FCC Pushes Back Against Criticism Over Internet Traffic Plan
(Reuters) -- The U.S. communications regulator on Thursday sought to tame an outcry over its plan to allow "fast lanes" for some content on the Internet, insisting that the agency will monitor and punish broadband providers that treat Web traffic "unreasonably."
The Federal Communications Commission is weighing rules that would ban Internet providers from blocking access to websites or applications, but would allow content companies to pay for faster Internet speeds delivering their traffic as long as such deals are deemed "commercially reasonable."
Consumer advocates assailed the proposal from FCC Chairman Tom Wheeler, saying it would let certain content providers pay for access to fast lanes and discourage consumers from going to competitors' sites where videos or other content may load more slowly by comparison.
The five-member FCC will negotiate the rules before they vote on May 15 to formally propose them and seek public comment.
"This move is likely to favor the companies with the deepest pockets and hurt the scrappy start-ups," Delara Derakhshani, policy counsel for Consumers Union, said in a statement.
The debate is over the principle known as open Internet or net neutrality, which establishes that owners of networks that deliver online content should treat all of that content equally.
"There are reports that the FCC is gutting the Open Internet rule. They are flat-out wrong," Wheeler said in a statement late on Wednesday. In a blog post on Thursday, he said the rules, which he intends to finalize by year-end, would not change the FCC's "underlying goals of transparency" or harm consumers.
The FCC for years has struggled to set rules that would prohibit Internet providers from restricting how consumers surf the Web but would also withstand legal challenges from broadband providers who have said they, as owners of the networks, should be able to manage them or charge for their use without what they see as regulatory overreach.
In January, U.S. Court of Appeals for the District of Columbia Circuit for the second time struck down the FCC's previous anti-discrimination and anti-blocking rules after a challenge from Verizon Communications Inc. But the judges did affirm the agency's authority to regulate broadband, giving the FCC new legal opportunity to rewrite the rules.
It was the court's direction that guided Wheeler's proposal to allow commercially reasonable preferential treatment of traffic, senior FCC officials said on Thursday.
The agency will seek public comment before determining how to define "commercially unreasonable" behavior or a violation of "net neutrality," but it will focus on whether broadband companies' treatment of traffic hurts competitors or consumers, hurts free speech or is done in good faith, the officials said.
The FCC would have the authority to go after companies that violate the commercially reasonable standard on a case-by-case basis. The review would be prompted by formal or informal complaints as well as the FCC's own monitoring of how broadband providers treat online traffic, the officials said.
One of the ideas the FCC is considering would be to have a commission ombudsperson to monitor the industry with consumers and content providers in mind, one FCC official said.

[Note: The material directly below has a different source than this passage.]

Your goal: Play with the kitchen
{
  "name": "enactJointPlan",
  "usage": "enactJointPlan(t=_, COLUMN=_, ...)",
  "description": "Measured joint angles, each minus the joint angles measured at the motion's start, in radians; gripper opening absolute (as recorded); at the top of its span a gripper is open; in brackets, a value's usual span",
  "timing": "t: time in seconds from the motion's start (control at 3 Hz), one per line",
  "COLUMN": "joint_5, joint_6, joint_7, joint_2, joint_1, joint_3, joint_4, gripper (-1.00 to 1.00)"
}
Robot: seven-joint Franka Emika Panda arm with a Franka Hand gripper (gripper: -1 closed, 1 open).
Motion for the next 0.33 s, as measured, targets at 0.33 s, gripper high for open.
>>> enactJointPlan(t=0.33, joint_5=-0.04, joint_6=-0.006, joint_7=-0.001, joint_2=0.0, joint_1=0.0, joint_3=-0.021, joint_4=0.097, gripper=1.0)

In striking down the FCC's old rules, the court said the agency had improperly treated Internet service providers as regulated public utilities providing telecommunications services, like telephone companies, while they were actually classified as information service providers.
Consumer advocates have called on the FCC to reclassify Internet providers as more heavily regulated telecommunications services, an idea that has faced tremendous pushback from the broadband industry and Republican lawmakers who have urged the FCC to tread lightly.
Virtually all large Internet providers, such as Verizon, AT&T Inc and Time Warner Cable Inc, pledged after January's ruling to continue abiding by the principles of open Internet and have not weighed in since then.
The fees that content providers pay for faster access to their sites or applications recently grabbed the spotlight after video streaming service Netflix Inc struck a deal known as an interconnection agreement with cable provider Comcast Corp in February.
However, such deals are struck on the back end of the network that gets content from a server to the broadband network and so are outside of the scope of the FCC's net neutrality rules. The rules have only applied to deals related to traffic going over the "last mile" of broadband networks, where content moves directly to the user.